As Ellen Goodman wrote in 2005 of the redonkulous restriction: “What no one dared suggest is that just maybe teenagers should have the easiest, not the hardest access to Plan B. Aren’t the youngest precisely those who should be most protected from pregnancy? Or do we still think that motherhood should be the punishment for sex?” And: “If teenagers also need Plan B it’s because Plan A — abstinence — fails more often than condoms. Too many teenagers end up pregnant, facing Plan C: abortion or motherhood. In the name of protection, we are leaving teenagers far too vulnerable.” Now, one hopes, no more.
It’s sort of a necessity once you hit the age — you know, the age between “boys/girls have cooties” and “I’m pregnant!” — that your school district (one hopes, anyway) starts flooding the lesson-plan infrastructure with talks about SEX and CONDOMS and VAGINAS. OH MY GOD. (My mom used to call them “pookies,” by the way, so from my childhood on, anytime I met a furry friend or stuffed animal with that name I burst into hysterics.
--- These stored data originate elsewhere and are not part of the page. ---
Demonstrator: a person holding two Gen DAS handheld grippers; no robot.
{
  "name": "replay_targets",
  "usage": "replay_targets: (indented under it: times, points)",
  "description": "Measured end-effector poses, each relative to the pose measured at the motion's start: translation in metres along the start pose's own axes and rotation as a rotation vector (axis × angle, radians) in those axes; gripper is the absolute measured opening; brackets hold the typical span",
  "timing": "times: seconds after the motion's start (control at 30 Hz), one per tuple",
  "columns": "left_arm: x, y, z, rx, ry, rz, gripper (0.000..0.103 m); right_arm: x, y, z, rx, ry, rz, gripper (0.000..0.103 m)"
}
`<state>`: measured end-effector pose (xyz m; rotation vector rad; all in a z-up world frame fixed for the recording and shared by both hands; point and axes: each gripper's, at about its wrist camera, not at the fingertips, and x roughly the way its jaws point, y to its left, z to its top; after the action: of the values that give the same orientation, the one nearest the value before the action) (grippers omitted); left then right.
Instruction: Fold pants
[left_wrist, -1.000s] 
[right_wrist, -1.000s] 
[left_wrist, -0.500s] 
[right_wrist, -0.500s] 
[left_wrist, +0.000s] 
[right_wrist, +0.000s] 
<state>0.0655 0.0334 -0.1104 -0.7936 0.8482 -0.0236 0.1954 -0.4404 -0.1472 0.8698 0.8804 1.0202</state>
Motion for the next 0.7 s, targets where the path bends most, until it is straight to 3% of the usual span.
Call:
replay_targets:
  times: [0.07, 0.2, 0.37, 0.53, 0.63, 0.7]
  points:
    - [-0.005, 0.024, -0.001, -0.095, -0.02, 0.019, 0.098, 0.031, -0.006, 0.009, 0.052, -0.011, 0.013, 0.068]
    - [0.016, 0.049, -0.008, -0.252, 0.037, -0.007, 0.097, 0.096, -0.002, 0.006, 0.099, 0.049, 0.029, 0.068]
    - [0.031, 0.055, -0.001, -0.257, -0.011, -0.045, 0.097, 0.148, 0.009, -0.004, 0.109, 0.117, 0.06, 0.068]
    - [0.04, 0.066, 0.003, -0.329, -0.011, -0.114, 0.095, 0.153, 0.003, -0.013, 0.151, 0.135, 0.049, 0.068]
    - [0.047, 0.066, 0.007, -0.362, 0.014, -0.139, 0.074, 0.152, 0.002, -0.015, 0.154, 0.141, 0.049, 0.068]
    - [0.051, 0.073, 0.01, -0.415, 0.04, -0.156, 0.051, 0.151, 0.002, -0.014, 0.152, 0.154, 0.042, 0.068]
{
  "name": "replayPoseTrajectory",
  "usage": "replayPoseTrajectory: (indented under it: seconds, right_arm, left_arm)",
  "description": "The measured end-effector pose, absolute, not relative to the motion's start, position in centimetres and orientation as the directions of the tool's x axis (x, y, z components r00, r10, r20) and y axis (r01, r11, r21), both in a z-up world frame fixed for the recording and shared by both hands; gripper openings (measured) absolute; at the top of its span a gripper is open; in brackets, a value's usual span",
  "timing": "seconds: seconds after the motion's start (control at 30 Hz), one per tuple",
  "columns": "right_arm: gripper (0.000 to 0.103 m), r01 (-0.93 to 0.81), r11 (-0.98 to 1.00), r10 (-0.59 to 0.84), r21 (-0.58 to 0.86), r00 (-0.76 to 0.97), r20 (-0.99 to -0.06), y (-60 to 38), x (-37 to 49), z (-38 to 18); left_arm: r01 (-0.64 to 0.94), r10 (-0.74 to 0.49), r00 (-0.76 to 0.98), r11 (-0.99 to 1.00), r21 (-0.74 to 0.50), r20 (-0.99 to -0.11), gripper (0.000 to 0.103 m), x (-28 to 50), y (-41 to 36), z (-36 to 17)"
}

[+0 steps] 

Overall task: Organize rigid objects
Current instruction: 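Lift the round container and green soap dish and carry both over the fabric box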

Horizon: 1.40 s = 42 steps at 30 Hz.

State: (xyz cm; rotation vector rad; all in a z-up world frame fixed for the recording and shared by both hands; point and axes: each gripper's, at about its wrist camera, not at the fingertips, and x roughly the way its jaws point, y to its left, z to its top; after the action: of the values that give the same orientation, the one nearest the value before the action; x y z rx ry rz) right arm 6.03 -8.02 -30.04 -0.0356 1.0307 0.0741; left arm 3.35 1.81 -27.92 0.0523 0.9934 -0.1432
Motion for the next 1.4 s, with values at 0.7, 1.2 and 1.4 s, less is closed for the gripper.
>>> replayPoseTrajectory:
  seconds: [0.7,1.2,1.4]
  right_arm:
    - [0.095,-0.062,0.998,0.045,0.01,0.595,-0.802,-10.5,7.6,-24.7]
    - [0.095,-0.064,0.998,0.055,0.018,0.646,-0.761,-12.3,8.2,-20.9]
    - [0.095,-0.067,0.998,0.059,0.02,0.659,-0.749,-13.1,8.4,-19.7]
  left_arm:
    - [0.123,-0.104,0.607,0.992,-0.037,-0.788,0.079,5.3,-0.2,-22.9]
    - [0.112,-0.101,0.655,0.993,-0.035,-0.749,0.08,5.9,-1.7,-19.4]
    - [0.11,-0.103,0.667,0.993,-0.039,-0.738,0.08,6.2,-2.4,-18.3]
Nobody got it.) Anyway. Planned Parenthood, as you may know, also — especially where schools and other grownups drop the ball — tries to help teens muddle through the skeery, scary world of sex. (Free condoms are part of the deal too, so I’ve heard.)
But have you seen their latest sex-ed videos? Wow, are they not the usual “If you respect me the way I respect me you’ll wait.” They include: a goofy sense of irony, a doofy mustachioed man, and — somehow — the line, “Hey, a horse is a majestic creature!” The allure lies in … well, not Mustache Guy, but in the meta-: the (finally!) successful attempt to bring humor to oodginess and taboo. Win/win: Planned Parenthood gets their message across, and teenagers across the nation sigh deeply with relief knowing that, armed with this knowledge about STIs and more, they can totally tune out their parents.